接口如何与 java 中的 generics 子类型化一起使用?
[英]How interface works with generics subtyping in java?
问题描述
Consider the following classes.
考虑以下类。
class Shape {}
class Circle extends Shape {}
class Rectangle extends Shape {}
class Node <T> {}
// In main method
Node<Circle> circleNode = new Node<>();
Node<Shape> shapeNode = circleNode; // ERROR
Following code will not compile because even though Circle is a subtype of Shape.以下代码不会编译,因为即使 Circle 是 Shape 的子类型。 Because of generics subtyping.因为 generics 子类型。

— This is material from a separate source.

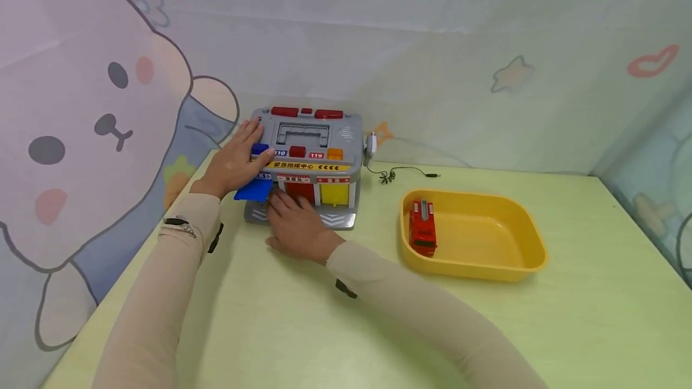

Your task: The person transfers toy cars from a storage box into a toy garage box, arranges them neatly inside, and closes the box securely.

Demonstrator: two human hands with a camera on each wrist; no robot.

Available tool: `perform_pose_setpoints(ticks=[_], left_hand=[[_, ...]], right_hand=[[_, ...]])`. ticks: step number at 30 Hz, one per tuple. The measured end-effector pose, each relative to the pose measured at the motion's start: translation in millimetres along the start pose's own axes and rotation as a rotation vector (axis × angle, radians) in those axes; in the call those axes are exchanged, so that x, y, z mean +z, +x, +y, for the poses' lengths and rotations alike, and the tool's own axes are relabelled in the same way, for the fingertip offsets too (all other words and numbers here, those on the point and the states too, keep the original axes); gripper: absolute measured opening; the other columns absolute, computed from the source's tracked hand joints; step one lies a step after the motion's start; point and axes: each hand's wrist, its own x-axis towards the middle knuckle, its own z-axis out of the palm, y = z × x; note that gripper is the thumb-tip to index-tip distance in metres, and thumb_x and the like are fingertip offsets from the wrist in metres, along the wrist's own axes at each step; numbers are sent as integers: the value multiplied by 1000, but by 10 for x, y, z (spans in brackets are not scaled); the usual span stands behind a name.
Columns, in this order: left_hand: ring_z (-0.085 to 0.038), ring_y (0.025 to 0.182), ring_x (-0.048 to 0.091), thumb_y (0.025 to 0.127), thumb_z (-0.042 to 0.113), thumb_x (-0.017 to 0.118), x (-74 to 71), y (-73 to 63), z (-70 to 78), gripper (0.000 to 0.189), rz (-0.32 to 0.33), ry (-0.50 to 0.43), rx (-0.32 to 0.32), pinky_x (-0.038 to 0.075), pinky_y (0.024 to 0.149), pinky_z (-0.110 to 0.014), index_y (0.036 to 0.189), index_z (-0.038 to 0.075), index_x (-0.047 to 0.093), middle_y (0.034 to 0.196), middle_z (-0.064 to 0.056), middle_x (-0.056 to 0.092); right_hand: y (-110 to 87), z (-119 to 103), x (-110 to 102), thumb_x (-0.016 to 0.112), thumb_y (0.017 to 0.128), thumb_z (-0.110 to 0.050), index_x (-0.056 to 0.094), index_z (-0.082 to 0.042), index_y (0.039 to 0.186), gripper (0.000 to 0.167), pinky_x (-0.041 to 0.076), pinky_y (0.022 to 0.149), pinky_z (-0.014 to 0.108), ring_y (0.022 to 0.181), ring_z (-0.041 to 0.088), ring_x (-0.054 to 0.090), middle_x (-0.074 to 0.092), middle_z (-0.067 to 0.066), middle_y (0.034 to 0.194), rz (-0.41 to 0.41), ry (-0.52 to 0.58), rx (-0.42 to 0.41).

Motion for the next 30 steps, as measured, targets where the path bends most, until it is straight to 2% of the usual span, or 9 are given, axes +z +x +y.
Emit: perform_pose_setpoints(ticks=[6, 13, 19, 25, 28, 30], left_hand=[[-27, 158, -1, 100, 59, 39, -3, -3, 9, 82, -18, -3, 0, 13, 125, -56, 160, 8, 15, 170, -7, 6], [-28, 158, 0, 99, 61, 40, 2, 8, 2, 85, -6, 10, -3, 14, 124, -57, 160, 7, 15, 170, -8, 6], [-28, 158, 1, 99, 61, 40, 8, -4, -13, 85, 2, 20, -2, 15, 124, -57, 160, 6, 16, 170, -8, 6], [-29, 158, 1, 99, 61, 41, 15, -2, -6, 86, 3, 10, 12, 16, 124, -57, 159, 5, 17, 170, -9, 7], [-28, 158, 1, 99, 62, 41, 21, 8, -17, 86, 10, 13, 13, 17, 124, -57, 159, 5, 17, 170, -8, 7], [-28, 158, 1, 99, 63, 40, 30, 11, -16, 87, 11, 8, 12, 17, 124, -57, 159, 5, 17, 170, -8, 7]], right_hand=[[-161, -4, -108, 48, 99, -57, 27, -11, 159, 79, 24, 125, 48, 157, 26, 14, 15, 9, 169, 29, 31, -18], [-296, -34, -258, 47, 99, -56, 30, -11, 158, 76, 23, 125, 47, 157, 27, 14, 13, 10, 169, 67, 74, 14], [-311, -62, -278, 48, 100, -55, 26, -9, 159, 78, 19, 126, 43, 158, 24, 11, 11, 7, 170, 98, 96, 1], [-309, -40, -245, 50, 101, -50, 30, -10, 157, 72, 17, 126, 39, 157, 22, 13, 17, 6, 169, 150, 136, -33], [-296, -20, -239, 48, 102, -46, 26, -12, 159, 70, 17, 127, 39, 157, 21, 13, 18, 5, 169, 169, 151, -56], [-283, -14, -225, 46, 104, -45, 20, -12, 161, 70, 15, 127, 39, 158, 20, 11, 16, 4, 169, 153, 150, -70]])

But now consider the new Node class.但现在考虑新的节点 class。
class Node<T> implements Comparable<T> {
public int compareTo(T obj) { /* ... */ }
// ...
}
// In main method
Node<String> stringNode = new Node<>();
Comparable<String> comparable = stringNode;
Following code successfully compile.以下代码成功编译。 But there is no explanation on Java Docs.但是 Java Docs 上没有解释。 How implementing an interface make it compile successfully.实现接口如何使其编译成功。 And I didn't understand what happened exactly.我不明白到底发生了什么。
2 个解决方案
解决方案1
1 2021-06-04 18:41:54
You're comparing apples and oranges.你在比较苹果和橘子。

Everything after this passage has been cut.